> [WORK TASK]: Where an image appears in the data, omit it and reproduce the rest exactly.

> [EXERCISE DATA]:
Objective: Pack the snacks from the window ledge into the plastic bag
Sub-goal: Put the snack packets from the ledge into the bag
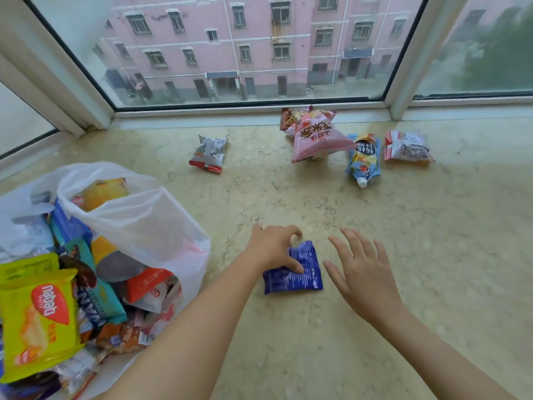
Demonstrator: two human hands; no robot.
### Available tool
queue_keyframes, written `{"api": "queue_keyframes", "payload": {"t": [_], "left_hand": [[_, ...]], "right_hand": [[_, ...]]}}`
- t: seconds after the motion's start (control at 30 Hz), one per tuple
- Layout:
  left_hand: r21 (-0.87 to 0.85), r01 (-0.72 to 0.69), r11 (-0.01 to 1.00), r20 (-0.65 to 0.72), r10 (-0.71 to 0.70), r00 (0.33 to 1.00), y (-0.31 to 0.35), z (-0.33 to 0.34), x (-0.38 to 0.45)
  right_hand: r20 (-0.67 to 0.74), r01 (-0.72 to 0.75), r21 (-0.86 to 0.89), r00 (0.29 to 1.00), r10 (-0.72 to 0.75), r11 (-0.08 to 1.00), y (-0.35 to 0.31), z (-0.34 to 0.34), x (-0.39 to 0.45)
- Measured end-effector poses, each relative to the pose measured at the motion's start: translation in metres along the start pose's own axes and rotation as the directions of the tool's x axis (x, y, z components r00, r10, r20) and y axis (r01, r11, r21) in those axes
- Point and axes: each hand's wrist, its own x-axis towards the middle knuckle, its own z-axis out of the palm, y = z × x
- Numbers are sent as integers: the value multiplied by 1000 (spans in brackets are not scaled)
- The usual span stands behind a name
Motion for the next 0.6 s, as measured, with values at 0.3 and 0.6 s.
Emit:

> [RESPONSE AREA]:
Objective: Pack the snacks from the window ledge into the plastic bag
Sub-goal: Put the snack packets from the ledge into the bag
Demonstrator: two human hands; no robot.
### Available tool
queue_keyframes, written `{"api": "queue_keyframes", "payload": {"t": [_], "left_hand": [[_, ...]], "right_hand": [[_, ...]]}}`
- t: seconds after the motion's start (control at 30 Hz), one per tuple
- Layout:
  left_hand: r21 (-0.87 to 0.85), r01 (-0.72 to 0.69), r11 (-0.01 to 1.00), r20 (-0.65 to 0.72), r10 (-0.71 to 0.70), r00 (0.33 to 1.00), y (-0.31 to 0.35), z (-0.33 to 0.34), x (-0.38 to 0.45)
  right_hand: r20 (-0.67 to 0.74), r01 (-0.72 to 0.75), r21 (-0.86 to 0.89), r00 (0.29 to 1.00), r10 (-0.72 to 0.75), r11 (-0.08 to 1.00), y (-0.35 to 0.31), z (-0.34 to 0.34), x (-0.39 to 0.45)
- Measured end-effector poses, each relative to the pose measured at the motion's start: translation in metres along the start pose's own axes and rotation as the directions of the tool's x axis (x, y, z components r00, r10, r20) and y axis (r01, r11, r21) in those axes
- Point and axes: each hand's wrist, its own x-axis towards the middle knuckle, its own z-axis out of the palm, y = z × x
- Numbers are sent as integers: the value multiplied by 1000 (spans in brackets are not scaled)
- The usual span stands behind a name
Motion for the next 0.6 s, as measured, with values at 0.3 and 0.6 s.
Emit:

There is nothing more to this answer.